Sharing our feelings about these characters on social media can also create distance between us and their perceived problematic behavior. The fan “can choose sides and explain why they think that person was right or wrong,” she says. “It almost gives them a sense of control over their own thoughts and feelings about what’s happening on the show but also in their own lives.”
“The White Lotus” encourages viewers to play not only the armchair psychologist, but also the armchair detective. This season, like its predecessor, is a crime thriller that begins with the revelation that several guests have died while staying at the Italian resort. From that moment on, every character is either a victim or a suspect, but White tries his best to keep viewers on their toes by writing frustratingly complex, flawed people who are so rich they can’t remember if they were at voted or not in a recent election. (It’s honestly hard not to simultaneously admire and be absolutely appalled by the laissez-faire attitude Daphne, played by Meghann Fahy, has towards extramarital affairs and reading the news.)
They aren’t heroes or villains, but rather somewhere in between like most humans, making this puzzle difficult to solve. “We try very hard not to judge, but the truth is, it’s a natural part of being human,” says Hannah Espinoza, a Licensed Clinical Consultant (LCPC) and co-host of the podcast.Popcorn Psychology‘, which explores the psychology of Hollywood’s biggest blockbusters. While we shouldn’t judge a book by its cover, Espinoza says that “part of surviving is comparing, and comparing is judging.”
Espinoza, who lives in Illinois, says that in the Midwest, “there’s no way in hell you really tell someone you don’t like them. You’ll just be friends with him on Facebook until you’re both dead and no one will ever say anything about why you’re mad at each other.” Being honest about how much you hate a character feels cathartic, but it can do you also encourage trusting your instincts when it comes to people in your own life.
Expressing your dislike for the White Lotus characters online could lead to more meaningful conversations about the show’s larger themes, including toxic masculinity. “The patriarchy doesn’t give a fuck about gossip, so we don’t really appreciate the societal benefits of gossip,” says Brittney Brownfield, co-host of Espinoza’s “Popcorn Psychology.”. “It’s community building, and for women, it can be used to protect themselves and others.” That’s why Brownfield, an LCPC specializing in singles and children’s counseling, thinks shy investment bro Cameron (Theo James) has drawn such negative reactions from viewers.
“I feel like a lot of women have met someone like him who’s very raunchy,” she says. “He’s always doing little things to push boundaries that could also be explained away as no bad intentions.” It’s clear that his actions are having serious consequences for Harper (Plaza) and her husband Ethan (Will Sharpe), who are threatening their past Ignoring concerns about Cam’s cross-border behavior.

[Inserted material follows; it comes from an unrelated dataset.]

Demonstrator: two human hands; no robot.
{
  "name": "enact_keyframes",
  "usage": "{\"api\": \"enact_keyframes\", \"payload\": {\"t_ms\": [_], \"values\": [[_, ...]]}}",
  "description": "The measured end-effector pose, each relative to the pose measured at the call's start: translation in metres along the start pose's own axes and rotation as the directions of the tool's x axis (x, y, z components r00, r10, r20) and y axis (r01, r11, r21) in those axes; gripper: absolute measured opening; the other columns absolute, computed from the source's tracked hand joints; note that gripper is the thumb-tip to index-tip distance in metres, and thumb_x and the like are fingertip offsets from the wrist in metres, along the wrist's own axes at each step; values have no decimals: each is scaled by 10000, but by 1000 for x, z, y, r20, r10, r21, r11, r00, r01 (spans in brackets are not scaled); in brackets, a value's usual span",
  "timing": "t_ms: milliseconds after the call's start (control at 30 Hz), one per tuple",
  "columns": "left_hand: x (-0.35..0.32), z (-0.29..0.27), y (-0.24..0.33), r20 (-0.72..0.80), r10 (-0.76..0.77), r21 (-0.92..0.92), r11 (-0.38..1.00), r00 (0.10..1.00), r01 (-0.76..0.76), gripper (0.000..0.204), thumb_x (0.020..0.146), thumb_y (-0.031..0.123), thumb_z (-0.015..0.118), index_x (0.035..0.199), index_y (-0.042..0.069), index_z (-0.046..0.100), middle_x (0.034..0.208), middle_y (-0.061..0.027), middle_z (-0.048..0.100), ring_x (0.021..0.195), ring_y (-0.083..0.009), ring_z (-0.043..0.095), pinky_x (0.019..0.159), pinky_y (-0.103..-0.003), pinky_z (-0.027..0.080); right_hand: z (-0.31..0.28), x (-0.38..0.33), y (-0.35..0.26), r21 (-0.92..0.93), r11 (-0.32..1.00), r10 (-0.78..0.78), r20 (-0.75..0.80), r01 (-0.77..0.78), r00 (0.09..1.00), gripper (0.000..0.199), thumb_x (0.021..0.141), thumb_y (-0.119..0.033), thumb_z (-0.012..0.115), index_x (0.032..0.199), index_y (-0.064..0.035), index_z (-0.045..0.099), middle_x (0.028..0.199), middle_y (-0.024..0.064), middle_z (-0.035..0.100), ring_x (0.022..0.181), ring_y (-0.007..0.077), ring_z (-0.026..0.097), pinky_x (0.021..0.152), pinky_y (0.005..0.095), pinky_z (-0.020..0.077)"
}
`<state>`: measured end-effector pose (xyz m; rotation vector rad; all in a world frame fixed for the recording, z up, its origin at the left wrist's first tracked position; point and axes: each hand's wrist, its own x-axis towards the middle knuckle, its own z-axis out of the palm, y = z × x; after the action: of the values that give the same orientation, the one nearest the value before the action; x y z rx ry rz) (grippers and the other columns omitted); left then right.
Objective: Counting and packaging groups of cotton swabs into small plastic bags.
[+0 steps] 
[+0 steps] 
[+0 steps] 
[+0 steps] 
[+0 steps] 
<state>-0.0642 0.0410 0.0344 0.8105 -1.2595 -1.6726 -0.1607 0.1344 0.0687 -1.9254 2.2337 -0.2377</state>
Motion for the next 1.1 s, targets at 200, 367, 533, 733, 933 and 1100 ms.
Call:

Ultimately, the advantage of tweeting about fictional people instead of real ones is that “there’s no real risk,” Brownfield explains. “It’s a way of making a statement in a safer way. They don’t call directly someone off but you still call some out.” Her “Popcorn Psychology” co-host Ben Stover, an LCPC who specializes in trauma work, says viewers who find themselves hateful from “The White Lotus” should take the time to figure out what she bothers and why.
“We never know what’s going to open what I like to call ‘a box full of monsters in your head,'” he says. “All behavior has a purpose. So if you’re stuck with it in any way, it has meaning. Don’t ignore it.”